### [Exercise brief]
Exact repetition is required: reproduce every line of the data.

### [Provided data]

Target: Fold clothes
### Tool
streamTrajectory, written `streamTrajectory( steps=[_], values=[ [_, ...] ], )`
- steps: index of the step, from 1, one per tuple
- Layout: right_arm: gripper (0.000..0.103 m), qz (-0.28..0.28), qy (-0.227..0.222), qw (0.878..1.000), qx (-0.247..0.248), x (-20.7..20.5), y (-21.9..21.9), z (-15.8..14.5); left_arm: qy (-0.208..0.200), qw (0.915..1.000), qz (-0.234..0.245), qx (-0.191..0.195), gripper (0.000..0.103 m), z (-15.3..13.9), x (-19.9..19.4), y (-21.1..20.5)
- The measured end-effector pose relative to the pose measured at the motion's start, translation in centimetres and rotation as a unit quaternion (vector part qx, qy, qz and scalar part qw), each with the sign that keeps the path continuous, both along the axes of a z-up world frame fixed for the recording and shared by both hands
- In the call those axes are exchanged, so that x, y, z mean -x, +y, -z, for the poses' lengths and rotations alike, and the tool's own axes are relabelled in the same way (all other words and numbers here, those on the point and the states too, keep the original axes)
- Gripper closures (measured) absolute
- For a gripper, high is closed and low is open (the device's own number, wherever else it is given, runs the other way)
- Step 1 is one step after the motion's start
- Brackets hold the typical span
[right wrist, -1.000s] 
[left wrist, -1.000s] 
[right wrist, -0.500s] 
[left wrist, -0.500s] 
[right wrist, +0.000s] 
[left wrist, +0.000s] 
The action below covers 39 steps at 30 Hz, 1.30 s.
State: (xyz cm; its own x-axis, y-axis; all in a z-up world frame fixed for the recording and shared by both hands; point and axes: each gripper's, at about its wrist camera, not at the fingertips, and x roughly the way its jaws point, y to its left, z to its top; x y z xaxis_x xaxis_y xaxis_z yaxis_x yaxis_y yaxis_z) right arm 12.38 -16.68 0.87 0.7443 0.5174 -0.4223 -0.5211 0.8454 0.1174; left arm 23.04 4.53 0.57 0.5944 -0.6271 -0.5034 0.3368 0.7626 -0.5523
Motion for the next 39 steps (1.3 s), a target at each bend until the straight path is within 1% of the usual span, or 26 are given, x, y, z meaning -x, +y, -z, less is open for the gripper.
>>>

### [Task output]
Target: Fold clothes
### Tool
streamTrajectory, written `streamTrajectory( steps=[_], values=[ [_, ...] ], )`
- steps: index of the step, from 1, one per tuple
- Layout: right_arm: gripper (0.000..0.103 m), qz (-0.28..0.28), qy (-0.227..0.222), qw (0.878..1.000), qx (-0.247..0.248), x (-20.7..20.5), y (-21.9..21.9), z (-15.8..14.5); left_arm: qy (-0.208..0.200), qw (0.915..1.000), qz (-0.234..0.245), qx (-0.191..0.195), gripper (0.000..0.103 m), z (-15.3..13.9), x (-19.9..19.4), y (-21.1..20.5)
- The measured end-effector pose relative to the pose measured at the motion's start, translation in centimetres and rotation as a unit quaternion (vector part qx, qy, qz and scalar part qw), each with the sign that keeps the path continuous, both along the axes of a z-up world frame fixed for the recording and shared by both hands
- In the call those axes are exchanged, so that x, y, z mean -x, +y, -z, for the poses' lengths and rotations alike, and the tool's own axes are relabelled in the same way (all other words and numbers here, those on the point and the states too, keep the original axes)
- Gripper closures (measured) absolute
- For a gripper, high is closed and low is open (the device's own number, wherever else it is given, runs the other way)
- Step 1 is one step after the motion's start
- Brackets hold the typical span
[right wrist, -1.000s] 
[left wrist, -1.000s] 
[right wrist, -0.500s] 
[left wrist, -0.500s] 
[right wrist, +0.000s] 
[left wrist, +0.000s] 
The action below covers 39 steps at 30 Hz, 1.30 s.
State: (xyz cm; its own x-axis, y-axis; all in a z-up world frame fixed for the recording and shared by both hands; point and axes: each gripper's, at about its wrist camera, not at the fingertips, and x roughly the way its jaws point, y to its left, z to its top; x y z xaxis_x xaxis_y xaxis_z yaxis_x yaxis_y yaxis_z) right arm 12.38 -16.68 0.87 0.7443 0.5174 -0.4223 -0.5211 0.8454 0.1174; left arm 23.04 4.53 0.57 0.5944 -0.6271 -0.5034 0.3368 0.7626 -0.5523
Motion for the next 39 steps (1.3 s), a target at each bend until the straight path is within 1% of the usual span, or 26 are given, x, y, z meaning -x, +y, -z, less is open for the gripper.
>>>

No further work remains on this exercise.